Stress im Hause Soltano (Quelle: Senator Film)

Stress im Hause Soltano (Quelle: Senator Film)

Auch Robert De Niro spielt hier seine beste Rolle seit vielen Jahren. Als neurotischer Football-Fan zeigt er in jeder Nuance seine Vielseitigkeit, die ihn seit über 40 Jahren an der Spitze Hollywoods hält. Er wurde genauso wie seine Filmfrau Jacki Weaver für einen Nebendarsteller-Preis nominiert. Weavers Leistung als angestrengte, herzliche, aber verzweifelte Löwenmutter ist ebenfalls in höchstem Maße zu würdigen. Auch Chris Tuckers Leistung als psychotisch-sympathischer Danny wäre durchaus preisverdächtig gewesen, aber irgendwo muss der Schnitt gemacht werden. Shea Whigham, John Ortiz, Julia Stiles und Anupam Kher komplettieren mit starken Auftritten das makellose Schauspielensemble.

David O. Russell beweist mit „Silver Linings“, wie schön Kino sein kann, wenn man es einmal anders angeht. Der Film ist herzergreifend emotional, unfassbar witzig, tieftraurig und dabei zu jederzeit realistisch.
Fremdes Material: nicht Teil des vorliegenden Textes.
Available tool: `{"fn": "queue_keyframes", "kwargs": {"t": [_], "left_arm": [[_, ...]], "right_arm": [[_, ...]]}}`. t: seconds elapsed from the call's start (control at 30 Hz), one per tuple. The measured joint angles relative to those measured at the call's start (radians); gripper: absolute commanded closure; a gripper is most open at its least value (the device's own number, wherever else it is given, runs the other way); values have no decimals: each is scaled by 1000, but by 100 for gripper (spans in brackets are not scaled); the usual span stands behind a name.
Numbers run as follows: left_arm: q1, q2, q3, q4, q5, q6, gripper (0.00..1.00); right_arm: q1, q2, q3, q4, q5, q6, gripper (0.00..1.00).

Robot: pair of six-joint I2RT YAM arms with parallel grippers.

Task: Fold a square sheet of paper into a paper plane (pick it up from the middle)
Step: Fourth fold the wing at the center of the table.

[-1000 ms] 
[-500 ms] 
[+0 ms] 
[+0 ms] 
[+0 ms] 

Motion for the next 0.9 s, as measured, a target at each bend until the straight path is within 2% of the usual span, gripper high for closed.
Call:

Der Zuschauer jubelt, hofft, leidet und trauert mit den fantastisch geschriebenen und gespielten Charakteren. „Silver Linings“ ist gänzlich unkonventionell und schwer in eine Kategorie einzuordnen. Vielleicht trifft romantische Fassung von „Einer flog übers Kuckucksnest“ am ehesten den Kern dieser aufwühlenden Geschichte. Nach dem Film wird sich jeder die Frage stellen: Warum jammere ich über das Leben, wenn Pat und Tiffany ihre Probleme angehen können. Es bleibt abzuwarten, ob die Academy den Mut beweist, dieses Meisterwerk als „Bester Film“ auszuzeichnen. Das wäre zwar eine nicht zu erwartende Sensation. Unverdienter wäre es deswegen trotzdem nicht.

5 von 5 Punkten


Quelle: Senator Film, YouTube

Silver Linings

Originaltitel:Silver Linings Playbook
Regie:David O.Russell
Darsteller:Jennifer Lawrence, Bradley Cooper, Robert de Niro
Genre:Liebeskomödie
Produktionsland/-jahr:USA, 2012
Verleih:Senator Film
Länge:122 Minuten
FSK:ab 12 Jahren
Kinostart:03.01.2013
Homepage:Der Internetauftritt von "Silver Linings"

1 comment on “Review: Silver Linings (Kino)”

  1. Hannah Antworten

    Wenn bei mir der Atoschlüssel falschherum im Zündschloss steckt,muss ich den Motor wieder ausmachen, den Schlüssel richtig herum reinstecken und kann dann erst wieder neustarten. Bekloppt, aber sind wir nicht alle ein bisschen Banane? Dieser Film ist einfach wunderbar und trifft genau das auf den Punkt. Excelsior!